Jane Coaston – Meet The New York Times' Libertarian Podcaster
Reason magazine|August - September 2021
Jane Coaston on the polarization of everything
By Nick Gillespie

JANE COASTON IS the new host of The Argument, a massively popular New York Times podcast that seeks to showcase civil and informed discussions about the most pressing issues of the day. A 33-year-old Cincinnati native, Coaston has worked at Vox, MTV, and the Human Rights Campaign, among other places. She is the daughter of a black father and a white mother, was raised Catholic, and identifies as queer. She’s also a registered Libertarian who is “especially distrustful of efforts by the state to get people to do things.” As she puts it, “at some point, a regulation or a law with the absolute best of intentions will be wielded by people who may not have the absolute best of intentions.”

Coaston says growing up in a liberal household in a conservative part of the country made her reluctant to give the authorities a lot of power. Adding to that was an experience of being isolated because of her race and sexuality. “My libertarian sensibilities really came from a sense of: I know what it is like politically to always lose,” she says.

One of Coaston’s goals for The Argument is to bring in a lot of new voices—partly to hear different perspectives but also to model true pluralism. She says she is sick of performative politics in which people act out predetermined roles rather than actually engage with one another, and she aims to change that in her new role.

In April, Reason’s Nick Gillespie spoke with Coaston via Zoom about how her libertarianism came to be and what she sees as the defining issues of the current era.

Reason: So we have a registered Libertarian running a major podcast at The New York Times. What drew you to libertarianism, and how do you define that term?

Coaston: It’s interesting. I think of myself as an adherent to libertarianism and less so to the Libertarian Party. It’s the same way that people use the word liberal and liberal in many different ways. For me, it comes from a certain degree of circumspection and a certain degree of skepticism. That is what my libertarianism looks like, which is that I am distrustful of efforts by the state to get people to do things. I mean that even of the things I want other people to do. I think that’s one of the biggest challenges of libertarianism. I’ve talked about it before: In many ways, everyone’s a personal libertarian. Everyone thinks they should be able to do whatever they want, but other people should not.

If you accidentally run through a stop sign in your car, you’re like, “Ugh, that’s annoying, but I didn’t mean to.” Because it’s you. You see someone else doing that and you’re like, “They should lose their license; they’re terrible drivers.” That goes to extensions of state power as well. We too often think of state power as a cudgel that we can use against our enemies or a way in which we can benefit our friends. And that will flip on a dime depending on who the administration is. I joked a lot last fall that a lot of people who, in 2020, were post-liberal conservatives were all of a sudden going to become libertarians again in January. Now they’re all like, “Well, we’re spending too much money.” I’m like, “Are you? Are you now?”
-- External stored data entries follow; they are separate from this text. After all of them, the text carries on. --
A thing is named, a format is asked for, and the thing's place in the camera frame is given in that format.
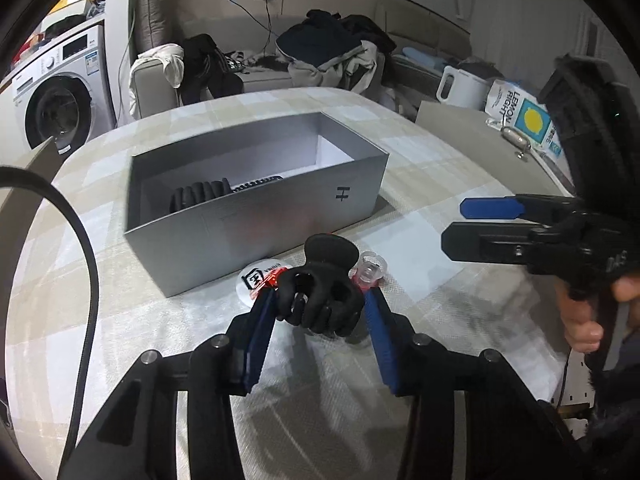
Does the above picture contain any white round pin badge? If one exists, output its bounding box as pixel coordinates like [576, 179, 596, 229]
[235, 259, 291, 307]

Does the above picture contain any clear ring with red top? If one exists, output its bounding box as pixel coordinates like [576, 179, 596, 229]
[348, 250, 388, 291]

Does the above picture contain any black beaded bracelet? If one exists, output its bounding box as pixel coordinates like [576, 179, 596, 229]
[229, 173, 286, 195]

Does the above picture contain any white cloth on sofa arm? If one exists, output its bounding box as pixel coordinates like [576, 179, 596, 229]
[129, 44, 184, 119]

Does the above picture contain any black garment on sofa arm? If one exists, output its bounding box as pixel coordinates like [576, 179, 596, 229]
[179, 34, 244, 105]

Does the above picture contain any right hand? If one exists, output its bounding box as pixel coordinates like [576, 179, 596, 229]
[554, 272, 640, 353]

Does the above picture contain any lemon print bag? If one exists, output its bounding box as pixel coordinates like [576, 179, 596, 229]
[485, 79, 562, 157]

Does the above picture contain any grey cardboard box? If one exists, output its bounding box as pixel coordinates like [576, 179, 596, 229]
[125, 113, 388, 297]

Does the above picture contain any white kettle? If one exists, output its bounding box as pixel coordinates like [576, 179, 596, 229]
[436, 66, 490, 110]

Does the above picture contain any black ribbed item in box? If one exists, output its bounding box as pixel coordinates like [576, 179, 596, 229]
[169, 178, 232, 214]

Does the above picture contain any grey sofa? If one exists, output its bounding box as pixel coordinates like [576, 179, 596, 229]
[130, 14, 452, 122]

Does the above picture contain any pile of clothes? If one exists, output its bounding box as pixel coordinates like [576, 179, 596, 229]
[276, 9, 397, 101]

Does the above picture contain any white washing machine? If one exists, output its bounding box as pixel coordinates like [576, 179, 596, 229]
[1, 18, 116, 158]

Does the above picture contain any grey striped pillow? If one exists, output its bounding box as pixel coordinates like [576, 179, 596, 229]
[134, 0, 172, 53]

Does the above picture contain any black cable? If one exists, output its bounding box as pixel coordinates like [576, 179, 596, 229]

In 2016 there was that brief moment, as it became clear that Donald Trump had won the election (or “Russia handed him the election”), when suddenly a lot of liberals were like, “Maybe we gave the president too much power.”
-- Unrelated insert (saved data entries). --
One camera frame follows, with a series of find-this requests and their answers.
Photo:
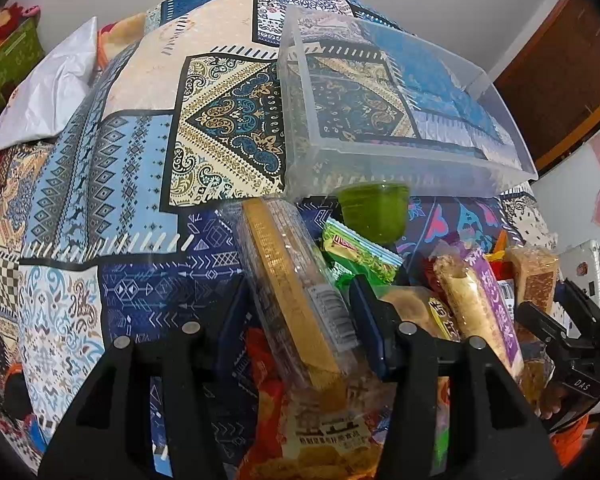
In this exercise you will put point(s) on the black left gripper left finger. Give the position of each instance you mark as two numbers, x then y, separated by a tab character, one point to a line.
206	412

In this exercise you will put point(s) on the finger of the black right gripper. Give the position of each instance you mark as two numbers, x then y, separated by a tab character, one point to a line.
539	323
577	304

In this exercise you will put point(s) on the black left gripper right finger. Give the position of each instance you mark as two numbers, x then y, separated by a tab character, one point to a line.
494	433

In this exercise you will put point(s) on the brown cracker snack pack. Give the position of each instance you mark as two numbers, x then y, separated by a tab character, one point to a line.
535	270

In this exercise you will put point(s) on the gold biscuit pack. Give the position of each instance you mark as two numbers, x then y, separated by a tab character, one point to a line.
303	315

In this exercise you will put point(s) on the orange sleeve forearm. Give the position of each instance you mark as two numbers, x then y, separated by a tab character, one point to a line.
567	443

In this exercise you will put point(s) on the person's right hand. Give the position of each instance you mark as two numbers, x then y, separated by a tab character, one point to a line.
550	401

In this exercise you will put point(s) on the purple wrapped snack bar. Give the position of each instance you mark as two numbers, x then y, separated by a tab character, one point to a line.
474	296

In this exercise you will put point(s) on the orange fried snack bag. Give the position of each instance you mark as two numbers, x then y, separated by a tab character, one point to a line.
295	439

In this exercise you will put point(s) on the green jelly cup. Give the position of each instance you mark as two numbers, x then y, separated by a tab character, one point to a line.
376	211

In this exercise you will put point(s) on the green snack packet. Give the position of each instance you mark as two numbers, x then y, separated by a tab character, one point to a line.
348	254

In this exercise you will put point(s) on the patchwork blue bed quilt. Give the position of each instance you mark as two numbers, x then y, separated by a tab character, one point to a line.
124	225

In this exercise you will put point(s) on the brown wooden door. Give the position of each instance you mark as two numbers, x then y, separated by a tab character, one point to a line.
552	86

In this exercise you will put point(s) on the clear plastic storage bin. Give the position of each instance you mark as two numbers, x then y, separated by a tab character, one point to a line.
365	103

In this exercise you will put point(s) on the white pillow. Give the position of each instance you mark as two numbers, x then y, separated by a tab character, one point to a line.
43	103

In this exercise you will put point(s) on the green gift box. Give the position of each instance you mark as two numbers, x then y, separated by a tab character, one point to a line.
19	54

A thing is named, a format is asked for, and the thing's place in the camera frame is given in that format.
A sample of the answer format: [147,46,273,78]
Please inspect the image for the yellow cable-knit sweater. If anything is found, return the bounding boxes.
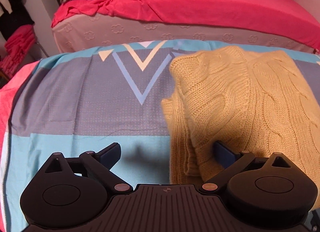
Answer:
[161,45,320,210]

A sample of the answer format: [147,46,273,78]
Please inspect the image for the red clothes pile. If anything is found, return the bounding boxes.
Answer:
[1,25,36,79]

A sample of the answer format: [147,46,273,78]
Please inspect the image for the dark hanging clothes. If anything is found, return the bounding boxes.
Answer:
[1,0,34,40]

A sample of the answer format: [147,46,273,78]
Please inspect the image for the blue grey patterned bedsheet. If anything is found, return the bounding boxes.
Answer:
[0,39,320,232]

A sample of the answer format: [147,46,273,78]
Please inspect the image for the beige embossed mattress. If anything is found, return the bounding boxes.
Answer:
[52,14,315,53]

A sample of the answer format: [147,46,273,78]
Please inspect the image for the red bed cover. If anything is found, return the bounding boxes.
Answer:
[52,0,319,49]

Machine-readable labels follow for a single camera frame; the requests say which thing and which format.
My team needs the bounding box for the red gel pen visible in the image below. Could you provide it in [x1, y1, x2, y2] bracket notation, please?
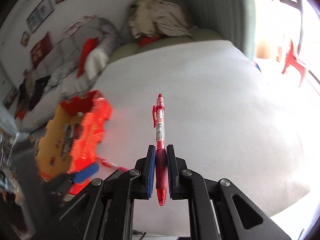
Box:
[152, 94, 168, 206]

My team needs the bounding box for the red patterned pen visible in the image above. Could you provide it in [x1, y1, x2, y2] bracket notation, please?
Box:
[96, 157, 129, 172]

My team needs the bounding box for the red cardboard box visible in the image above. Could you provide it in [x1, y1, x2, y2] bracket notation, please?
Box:
[35, 90, 112, 181]

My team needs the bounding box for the grey sofa with throw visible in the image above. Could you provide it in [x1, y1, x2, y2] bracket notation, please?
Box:
[15, 17, 123, 132]

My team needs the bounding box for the green armchair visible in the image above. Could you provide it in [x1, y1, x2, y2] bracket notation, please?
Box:
[109, 0, 222, 63]

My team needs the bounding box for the red cushion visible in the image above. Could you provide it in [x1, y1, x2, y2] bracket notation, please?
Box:
[76, 37, 99, 77]

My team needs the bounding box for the red embroidered pillow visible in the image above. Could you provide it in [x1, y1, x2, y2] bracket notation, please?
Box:
[30, 32, 53, 69]

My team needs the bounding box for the beige clothes pile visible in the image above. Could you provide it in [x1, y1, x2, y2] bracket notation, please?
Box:
[129, 0, 191, 39]

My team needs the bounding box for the red plastic chair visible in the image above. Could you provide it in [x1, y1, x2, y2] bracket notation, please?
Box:
[281, 40, 307, 86]

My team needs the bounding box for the green curtain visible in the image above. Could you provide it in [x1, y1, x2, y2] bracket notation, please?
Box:
[187, 0, 255, 60]

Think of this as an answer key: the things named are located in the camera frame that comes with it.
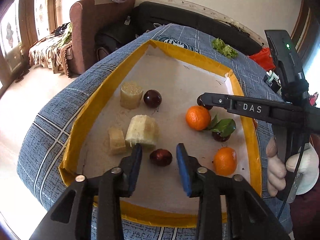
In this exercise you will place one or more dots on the dark red plum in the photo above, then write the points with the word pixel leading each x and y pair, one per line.
pixel 161 157
pixel 152 98
pixel 218 137

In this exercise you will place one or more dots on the orange tangerine with leaf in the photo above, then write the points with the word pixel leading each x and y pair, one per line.
pixel 200 119

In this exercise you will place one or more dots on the red plastic bag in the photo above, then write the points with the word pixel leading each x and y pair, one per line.
pixel 264 59

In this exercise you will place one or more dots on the small black box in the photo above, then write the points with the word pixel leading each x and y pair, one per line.
pixel 273 81

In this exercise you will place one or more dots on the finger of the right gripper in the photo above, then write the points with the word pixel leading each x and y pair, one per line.
pixel 250 107

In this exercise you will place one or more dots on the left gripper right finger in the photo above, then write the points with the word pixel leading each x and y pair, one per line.
pixel 228 206

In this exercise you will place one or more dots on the brown armchair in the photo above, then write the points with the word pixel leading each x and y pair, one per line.
pixel 87 18

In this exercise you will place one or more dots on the gloved right hand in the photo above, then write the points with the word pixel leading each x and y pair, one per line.
pixel 277 170

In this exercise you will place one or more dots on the blue plaid tablecloth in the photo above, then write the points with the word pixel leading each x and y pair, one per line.
pixel 46 141

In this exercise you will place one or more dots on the patterned blanket chair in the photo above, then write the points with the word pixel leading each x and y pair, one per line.
pixel 51 51

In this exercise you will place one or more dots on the black sofa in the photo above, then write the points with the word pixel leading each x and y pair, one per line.
pixel 148 16

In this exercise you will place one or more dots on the yellow cardboard tray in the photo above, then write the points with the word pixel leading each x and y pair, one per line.
pixel 180 75

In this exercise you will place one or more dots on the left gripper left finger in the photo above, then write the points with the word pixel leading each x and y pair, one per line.
pixel 71 215

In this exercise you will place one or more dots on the green lettuce leaves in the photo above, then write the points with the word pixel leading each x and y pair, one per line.
pixel 224 49

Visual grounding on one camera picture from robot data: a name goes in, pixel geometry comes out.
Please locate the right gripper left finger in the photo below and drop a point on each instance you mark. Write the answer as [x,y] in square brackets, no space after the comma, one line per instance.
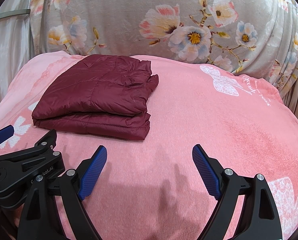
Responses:
[40,218]

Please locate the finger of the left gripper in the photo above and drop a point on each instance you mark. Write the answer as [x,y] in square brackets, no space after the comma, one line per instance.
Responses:
[6,133]

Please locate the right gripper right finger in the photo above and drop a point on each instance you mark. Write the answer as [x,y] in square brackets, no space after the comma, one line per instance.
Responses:
[259,218]

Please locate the maroon puffer jacket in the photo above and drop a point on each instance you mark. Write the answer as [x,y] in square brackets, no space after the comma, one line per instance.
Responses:
[101,95]

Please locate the person's left hand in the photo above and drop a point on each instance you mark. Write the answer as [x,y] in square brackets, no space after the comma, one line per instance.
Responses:
[10,223]

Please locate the pink bow print blanket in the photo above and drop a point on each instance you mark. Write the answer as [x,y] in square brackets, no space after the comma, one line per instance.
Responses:
[151,189]

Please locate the silver satin curtain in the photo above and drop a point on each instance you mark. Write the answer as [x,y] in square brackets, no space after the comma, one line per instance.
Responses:
[16,43]

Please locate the grey floral bed sheet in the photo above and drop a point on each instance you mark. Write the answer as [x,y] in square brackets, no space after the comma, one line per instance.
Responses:
[254,37]

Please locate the grey metal rail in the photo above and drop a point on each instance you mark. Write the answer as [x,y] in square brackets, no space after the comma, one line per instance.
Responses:
[14,13]

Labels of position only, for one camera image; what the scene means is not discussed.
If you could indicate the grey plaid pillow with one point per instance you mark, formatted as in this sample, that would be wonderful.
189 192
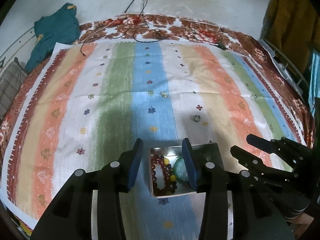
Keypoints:
11 80

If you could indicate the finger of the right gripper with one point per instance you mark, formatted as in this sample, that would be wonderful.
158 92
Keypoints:
283 148
252 163

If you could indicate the white wire rack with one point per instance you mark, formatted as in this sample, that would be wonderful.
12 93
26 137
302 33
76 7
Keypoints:
286 68

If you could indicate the teal garment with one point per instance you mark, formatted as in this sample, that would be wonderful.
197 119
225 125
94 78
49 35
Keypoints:
60 27

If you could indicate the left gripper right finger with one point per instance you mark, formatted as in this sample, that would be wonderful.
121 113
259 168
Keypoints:
235 207

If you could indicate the blue dotted curtain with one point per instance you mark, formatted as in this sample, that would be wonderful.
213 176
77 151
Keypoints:
314 81

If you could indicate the silver metal tin box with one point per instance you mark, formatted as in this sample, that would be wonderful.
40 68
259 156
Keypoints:
168 173

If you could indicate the black small device on bed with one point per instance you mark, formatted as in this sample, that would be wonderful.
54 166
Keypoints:
221 46

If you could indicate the striped colourful cloth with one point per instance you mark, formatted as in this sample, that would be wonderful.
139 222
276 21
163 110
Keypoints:
150 92

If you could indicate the brown hanging jacket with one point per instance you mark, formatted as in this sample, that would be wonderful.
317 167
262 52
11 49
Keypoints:
293 27

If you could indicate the green jade bangle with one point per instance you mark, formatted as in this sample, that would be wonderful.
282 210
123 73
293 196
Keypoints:
180 170

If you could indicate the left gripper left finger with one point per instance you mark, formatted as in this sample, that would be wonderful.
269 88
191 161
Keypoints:
68 216
Right, right. And it was a great moment for federalism.

When I was at Vox—I was at Vox before I was with The New York Times—I focused on the GOP, white nationalism, conservatism, and the right. There were a lot of people in right circles whose understanding of what the presidency was supposed to be was very much “We won the presidency. We’ll be able to start putting all of our enemies into camps.” And I’m like, “No, that’s never—no.” But I do think that it’s interesting how we cherish executive power when our team has it. And we decry executive power when our enemies have it, even though it’s the same power used similarly.

My libertarianism really is an effort to remain skeptical and to remain challenging of the use of state power, even when it’s for stuff that I would really like. Because at some point, somebody I absolutely hate is going to do the same thing, and I’m going to be really mad about it.
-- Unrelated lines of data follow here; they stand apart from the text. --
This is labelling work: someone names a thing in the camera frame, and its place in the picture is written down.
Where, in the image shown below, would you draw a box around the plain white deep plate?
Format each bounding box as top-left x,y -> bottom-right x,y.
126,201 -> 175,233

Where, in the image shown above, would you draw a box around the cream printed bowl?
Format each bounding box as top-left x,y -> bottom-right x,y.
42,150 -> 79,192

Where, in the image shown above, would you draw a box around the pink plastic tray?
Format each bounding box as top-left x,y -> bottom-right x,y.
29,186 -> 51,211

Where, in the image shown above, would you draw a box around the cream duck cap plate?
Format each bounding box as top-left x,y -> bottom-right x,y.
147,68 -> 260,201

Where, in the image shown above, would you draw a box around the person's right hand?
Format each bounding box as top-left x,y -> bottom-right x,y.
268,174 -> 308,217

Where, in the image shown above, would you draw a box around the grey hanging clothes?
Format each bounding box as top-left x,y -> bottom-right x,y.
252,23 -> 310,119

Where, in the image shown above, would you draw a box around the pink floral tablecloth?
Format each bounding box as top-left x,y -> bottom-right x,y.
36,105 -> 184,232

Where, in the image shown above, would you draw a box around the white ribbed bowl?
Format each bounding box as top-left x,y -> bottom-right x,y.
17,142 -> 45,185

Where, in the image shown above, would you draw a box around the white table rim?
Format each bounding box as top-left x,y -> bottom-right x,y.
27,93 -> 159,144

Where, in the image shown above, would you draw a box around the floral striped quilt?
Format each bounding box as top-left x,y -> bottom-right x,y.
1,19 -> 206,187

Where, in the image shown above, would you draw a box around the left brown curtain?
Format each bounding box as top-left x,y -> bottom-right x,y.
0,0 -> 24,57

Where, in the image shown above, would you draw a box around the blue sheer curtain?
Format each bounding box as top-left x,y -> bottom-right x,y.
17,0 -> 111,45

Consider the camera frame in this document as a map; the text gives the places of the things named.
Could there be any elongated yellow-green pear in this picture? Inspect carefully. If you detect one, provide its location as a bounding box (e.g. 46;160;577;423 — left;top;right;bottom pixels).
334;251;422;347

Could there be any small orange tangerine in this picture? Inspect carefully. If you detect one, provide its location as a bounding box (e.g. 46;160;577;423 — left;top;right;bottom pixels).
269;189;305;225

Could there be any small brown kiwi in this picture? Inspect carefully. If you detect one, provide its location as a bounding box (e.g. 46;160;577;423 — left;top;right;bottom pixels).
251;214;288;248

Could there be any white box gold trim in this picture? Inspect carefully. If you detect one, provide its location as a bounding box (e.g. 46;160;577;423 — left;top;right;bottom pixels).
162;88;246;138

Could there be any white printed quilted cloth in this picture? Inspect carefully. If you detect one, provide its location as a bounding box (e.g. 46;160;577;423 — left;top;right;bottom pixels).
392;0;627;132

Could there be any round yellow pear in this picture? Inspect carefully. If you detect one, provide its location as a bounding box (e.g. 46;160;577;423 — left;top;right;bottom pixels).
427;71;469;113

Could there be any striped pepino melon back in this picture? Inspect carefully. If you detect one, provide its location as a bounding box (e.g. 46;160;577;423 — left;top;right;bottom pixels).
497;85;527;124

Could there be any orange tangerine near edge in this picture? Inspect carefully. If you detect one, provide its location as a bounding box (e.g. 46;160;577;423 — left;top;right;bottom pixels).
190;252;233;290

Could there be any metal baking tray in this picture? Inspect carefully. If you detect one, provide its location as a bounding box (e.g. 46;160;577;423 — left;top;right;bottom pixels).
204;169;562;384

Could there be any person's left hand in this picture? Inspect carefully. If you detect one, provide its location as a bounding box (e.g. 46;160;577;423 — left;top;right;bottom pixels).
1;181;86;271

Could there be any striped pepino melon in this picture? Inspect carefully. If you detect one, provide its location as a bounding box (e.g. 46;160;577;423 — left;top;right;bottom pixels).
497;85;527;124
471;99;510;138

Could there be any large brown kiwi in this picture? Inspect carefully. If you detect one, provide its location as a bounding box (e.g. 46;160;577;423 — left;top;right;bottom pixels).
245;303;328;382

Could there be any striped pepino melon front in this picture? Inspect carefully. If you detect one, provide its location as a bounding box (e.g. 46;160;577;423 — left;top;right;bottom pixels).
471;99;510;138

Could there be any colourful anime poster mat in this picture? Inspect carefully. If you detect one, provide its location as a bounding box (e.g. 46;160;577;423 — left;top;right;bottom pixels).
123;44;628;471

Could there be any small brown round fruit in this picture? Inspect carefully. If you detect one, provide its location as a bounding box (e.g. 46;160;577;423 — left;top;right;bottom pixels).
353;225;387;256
What are the specific types of state power that worry you the most?

I think it’s what the ultimate extensions of state power can result in. We’ve seen that most concerningly with regard to policing. It’s very easy to talk about policing with regard to race, which is an incredibly important discussion because African Americans are in general overpoliced while being simultaneously under policed.

Yeah. That’s one of the most paradoxical things: How can people who are constantly being rousted by the cops never have a cop when they need one?

Exactly. I was doing some research last week on the police and what the police do. If you look at homicide clearance rates, they are abysmal. For instance, in Honolulu, Hawaii, serious crime, murder, assault: 25 percent clearance rate. And that just means an arrest or the case is closed. Not that the case was solved in Law & Order style, but that someone was arrested. That concerns me in a whole different way. But I think about what policing and what those extensions of state power can mean, because the state is not just an objective entity. The state is controlled by people.